In his head, Buddy probably heard Zooey and Franny instead.)
There's so many little things that someone can write a paper on (Like a trufax literary paper explaining the juxtaposition of coming one with yourself and coming one with God, or what's the importance of all the little details, like describing what's in each rooms or what's with all the cigarette smoking anyways?, or even the similarities between the aforementioned scene with Buddy and the little girl and Zooey watching the other little girl underneath his window, playing with her dog) and I don't want to get into that -- or maybe I kind of do -- because there are so many things I have yet to really understand, like hmm, what was Salinger even trying to say. (I think I got it, but maybe I don't, and with books, as long as you take something from it, there really is no point to be taken.)
But this, this was beautiful--
Franny now lay sleeping on her side, facing into the back of the couch and the wall, her chin just grazing one of the several toss pillows all around her. Her mouth was closed, but only just. Her right hand, however, on the coverlet, was not merely closed but shut tight; the fingers were clenched, the thumb tucked in -- it was as though, at twenty, she had checked back into the mute, fisty defenses of the nursery. And here at the couch, it should be mentioned, the sun, for all its ungraciousness to the rest of the room, was behaving beautifully. It shone full on Franny's hair, which was jet-black and very prettily cut, and had been washed three times in as many days. Sunshine, in fact, bathed the entire afghan, and the play of warm, brilliant light in the pale-blue wool was in itself well worth beholding.

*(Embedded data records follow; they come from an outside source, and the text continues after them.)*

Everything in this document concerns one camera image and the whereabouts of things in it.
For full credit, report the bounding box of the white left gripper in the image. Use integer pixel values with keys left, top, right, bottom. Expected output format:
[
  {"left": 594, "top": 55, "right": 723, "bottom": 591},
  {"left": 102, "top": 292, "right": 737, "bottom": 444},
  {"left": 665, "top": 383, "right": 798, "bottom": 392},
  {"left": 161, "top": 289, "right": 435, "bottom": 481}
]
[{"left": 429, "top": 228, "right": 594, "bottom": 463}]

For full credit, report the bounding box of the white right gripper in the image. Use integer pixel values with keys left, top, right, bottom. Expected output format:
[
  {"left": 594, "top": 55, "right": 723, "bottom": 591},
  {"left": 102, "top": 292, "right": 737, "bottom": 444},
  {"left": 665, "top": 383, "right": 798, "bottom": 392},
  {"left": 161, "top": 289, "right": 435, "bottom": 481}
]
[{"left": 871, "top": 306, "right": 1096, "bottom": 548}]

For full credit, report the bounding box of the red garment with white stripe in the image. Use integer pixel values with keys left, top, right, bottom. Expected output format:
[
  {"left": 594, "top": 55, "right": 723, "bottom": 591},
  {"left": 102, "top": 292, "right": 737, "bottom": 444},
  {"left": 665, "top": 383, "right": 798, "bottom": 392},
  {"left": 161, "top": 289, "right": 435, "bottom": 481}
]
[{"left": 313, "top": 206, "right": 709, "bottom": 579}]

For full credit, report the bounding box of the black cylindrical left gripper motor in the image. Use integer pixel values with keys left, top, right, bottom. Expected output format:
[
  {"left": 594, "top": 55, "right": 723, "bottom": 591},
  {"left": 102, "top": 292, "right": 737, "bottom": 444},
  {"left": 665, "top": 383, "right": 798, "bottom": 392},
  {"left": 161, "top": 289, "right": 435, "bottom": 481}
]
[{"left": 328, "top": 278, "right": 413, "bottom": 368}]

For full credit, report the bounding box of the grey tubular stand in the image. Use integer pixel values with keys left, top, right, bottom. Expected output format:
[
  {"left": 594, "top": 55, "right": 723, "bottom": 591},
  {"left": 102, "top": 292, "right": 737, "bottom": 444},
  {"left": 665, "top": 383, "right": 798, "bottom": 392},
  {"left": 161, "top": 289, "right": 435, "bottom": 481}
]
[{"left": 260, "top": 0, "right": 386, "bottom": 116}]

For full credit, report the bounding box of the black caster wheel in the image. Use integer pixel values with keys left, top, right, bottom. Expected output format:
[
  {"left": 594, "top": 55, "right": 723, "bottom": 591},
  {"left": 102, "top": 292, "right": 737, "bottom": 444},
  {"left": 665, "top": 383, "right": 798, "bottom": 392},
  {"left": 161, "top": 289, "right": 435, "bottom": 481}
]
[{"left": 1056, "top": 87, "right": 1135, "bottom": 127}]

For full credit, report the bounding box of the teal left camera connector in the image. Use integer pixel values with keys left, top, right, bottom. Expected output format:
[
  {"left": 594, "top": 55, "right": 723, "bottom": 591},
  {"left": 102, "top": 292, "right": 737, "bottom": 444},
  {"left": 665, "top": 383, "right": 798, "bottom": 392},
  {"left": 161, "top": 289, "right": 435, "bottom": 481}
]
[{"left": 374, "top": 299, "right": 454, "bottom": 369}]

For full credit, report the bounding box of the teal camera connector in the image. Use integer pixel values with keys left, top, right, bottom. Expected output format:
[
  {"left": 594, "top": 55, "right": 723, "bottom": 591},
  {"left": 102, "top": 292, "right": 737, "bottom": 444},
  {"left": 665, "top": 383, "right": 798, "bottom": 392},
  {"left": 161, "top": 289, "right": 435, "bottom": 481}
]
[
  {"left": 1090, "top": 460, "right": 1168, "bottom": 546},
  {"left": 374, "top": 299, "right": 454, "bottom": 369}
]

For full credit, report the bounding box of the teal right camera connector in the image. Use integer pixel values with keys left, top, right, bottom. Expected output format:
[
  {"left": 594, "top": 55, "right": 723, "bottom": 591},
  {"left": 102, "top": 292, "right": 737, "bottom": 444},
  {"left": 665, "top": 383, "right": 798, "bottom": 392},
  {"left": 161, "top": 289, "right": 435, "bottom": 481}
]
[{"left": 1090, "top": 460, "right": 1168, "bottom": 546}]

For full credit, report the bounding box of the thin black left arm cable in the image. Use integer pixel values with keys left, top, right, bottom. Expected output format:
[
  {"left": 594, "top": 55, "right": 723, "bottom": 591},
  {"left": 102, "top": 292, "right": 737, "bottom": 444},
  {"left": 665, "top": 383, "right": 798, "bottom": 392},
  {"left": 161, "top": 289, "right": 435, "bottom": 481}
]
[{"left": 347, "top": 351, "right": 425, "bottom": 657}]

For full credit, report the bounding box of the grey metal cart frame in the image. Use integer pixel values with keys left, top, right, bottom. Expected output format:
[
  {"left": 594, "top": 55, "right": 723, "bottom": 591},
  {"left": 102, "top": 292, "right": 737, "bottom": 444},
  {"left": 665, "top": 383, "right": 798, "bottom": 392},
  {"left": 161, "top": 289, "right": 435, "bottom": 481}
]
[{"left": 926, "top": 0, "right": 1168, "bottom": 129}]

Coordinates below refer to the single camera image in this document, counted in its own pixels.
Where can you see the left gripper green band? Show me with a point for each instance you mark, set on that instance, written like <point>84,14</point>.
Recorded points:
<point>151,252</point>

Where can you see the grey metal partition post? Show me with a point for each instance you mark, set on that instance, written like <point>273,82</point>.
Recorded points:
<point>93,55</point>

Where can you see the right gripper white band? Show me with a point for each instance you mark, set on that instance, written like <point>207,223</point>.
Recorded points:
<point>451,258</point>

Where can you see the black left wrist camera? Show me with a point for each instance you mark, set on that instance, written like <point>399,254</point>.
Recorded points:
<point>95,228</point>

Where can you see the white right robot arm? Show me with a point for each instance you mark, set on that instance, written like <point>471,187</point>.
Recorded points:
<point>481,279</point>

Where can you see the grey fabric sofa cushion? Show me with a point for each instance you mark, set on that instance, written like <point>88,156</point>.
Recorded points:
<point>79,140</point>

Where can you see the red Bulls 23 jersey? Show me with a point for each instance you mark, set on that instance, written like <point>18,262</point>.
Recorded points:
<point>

--and the phone call between them at the end made me realize what it truly means to be at peace with oneself and with the people you've loved and lost. (To say that this family, particularly Franny and Zooey, weren't taking the death of their brother Seymour pretty hard would be a lie, and I think that's the root of her breakdown and the bitterness in his heart.) So when Franny smiled at the end -- For some minutes, before she fell into a deep, dreamless sleep, she just lay quiet, smiling at the ceiling. -- it made me feel good that she felt good.
I don't know if I particularly love this book -- I love so many parts of it, though -- but I definitely don't hate it. I'd like to read it again, to get into their heads one more time and better understand the mechanics of their thinking. And then maybe read about the Glass family some more.